The end result for an organization that doesn’t communicate is demoralized or uninformed employees who don’t know why their work matters.
[I will add a caveat that some things cannot be shared whether you’re a startup or a public company: an upcoming acquisition, some personnel issues, etc. That’s not what I’m talking about. I’m talking about the core goals and mission of the company and relating them to the work we do every day.]
I saw the rise of disgruntled employees at Riverbed and I’ve seen it at other companies as well. As we grew, team members would work on bits and pieces of projects without having an overall understanding of the project while managers of those projects might not know how their work fit into the overall work of the marketing department. And, it went even further.
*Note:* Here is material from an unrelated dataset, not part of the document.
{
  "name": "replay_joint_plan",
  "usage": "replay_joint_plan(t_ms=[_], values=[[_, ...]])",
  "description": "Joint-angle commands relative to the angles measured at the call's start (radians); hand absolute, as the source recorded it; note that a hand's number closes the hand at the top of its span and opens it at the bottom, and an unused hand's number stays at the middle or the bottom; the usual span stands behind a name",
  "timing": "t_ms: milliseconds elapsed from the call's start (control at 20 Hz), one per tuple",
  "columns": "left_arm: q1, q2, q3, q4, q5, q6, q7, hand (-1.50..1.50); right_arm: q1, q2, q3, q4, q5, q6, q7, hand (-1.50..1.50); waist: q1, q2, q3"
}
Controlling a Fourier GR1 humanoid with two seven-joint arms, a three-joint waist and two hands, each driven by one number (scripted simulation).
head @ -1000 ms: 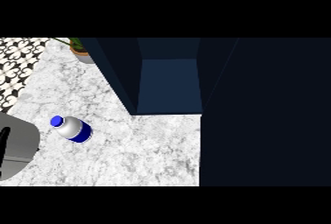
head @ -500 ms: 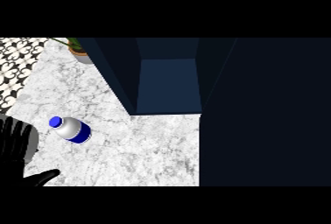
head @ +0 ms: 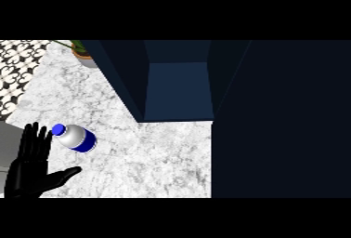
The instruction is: Pick up the bottled water, place it into the cabinet and close the cabinet
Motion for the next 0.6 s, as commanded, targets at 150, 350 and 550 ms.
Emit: replay_joint_plan(t_ms=[150, 350, 550], values=[[-0.076, 0.014, 0.02, 0.276, -0.043, -0.033, -0.194, -1.5, 0.143, 0.006, -0.017, -0.194, -0.053, 0.034, -0.001, -1.5, -0.003, -0.001, 0.0], [-0.161, 0.073, 0.063, 0.438, -0.031, -0.053, -0.246, -1.5, 0.155, 0.023, -0.014, -0.189, -0.056, 0.036, -0.033, -1.5, -0.003, 0.001, -0.001], [-0.254, 0.094, 0.091, 0.573, -0.036, -0.019, -0.296, -1.5, 0.154, 0.0, -0.06, -0.153, -0.064, 0.058, -0.066, -1.5, -0.004, 0.002, -0.001]])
There were directors who did not understand how their work contributed to the overall business goals of the company.
As an overall organization, the company lacked the basic tools that one would expect at a company with over 2,500 employees. There was no working intranet and no company blog. So, to counter the lack of knowing, I made a conscious decision to start sharing information. To be more transparent. To meet with my with direct reports regularly to share with them what was happening in the larger business and relate our goals and priorities to where the company was headed. These meetings also gave them the opportunity to hear what the rest of the group was working on, how their work tied together and what each of them could do to make the larger team successful.
Then came the hard part. Sharing that information across the broader team. Getting the directors to understand that everyone, and I mean everyone, needed to come to our at-least-quarterly meetings where we talked about company direction and tied everything together. We had to counteract the frustration that often comes from incomplete knowledge.
At my first group-wide meeting, only half of the employees were there. A few were cynical and felt that the didn’t need to be there. Others were told not to come by their managers because it was “a waste of time” for 70 people to attend this meeting. Better to have the managers attend and then they could send a summary email.
We rescheduled so that everyone could attend, even if it meant that we were “losing” 140 hours of productivity for a one and a half to two hour meeting.
Over time, I saw a significant shift in perception as many co-workers embraced the larger context and found new purpose.
Why? Because they knew that their work mattered. They were not just cogs on a meaningless wheel. They knew that the organization itself had a purpose and how their work fit into that purpose. They were treated with respect. They were empowered.
And when they were asked to do the impossible, they understood how the impossible was critical to the organization.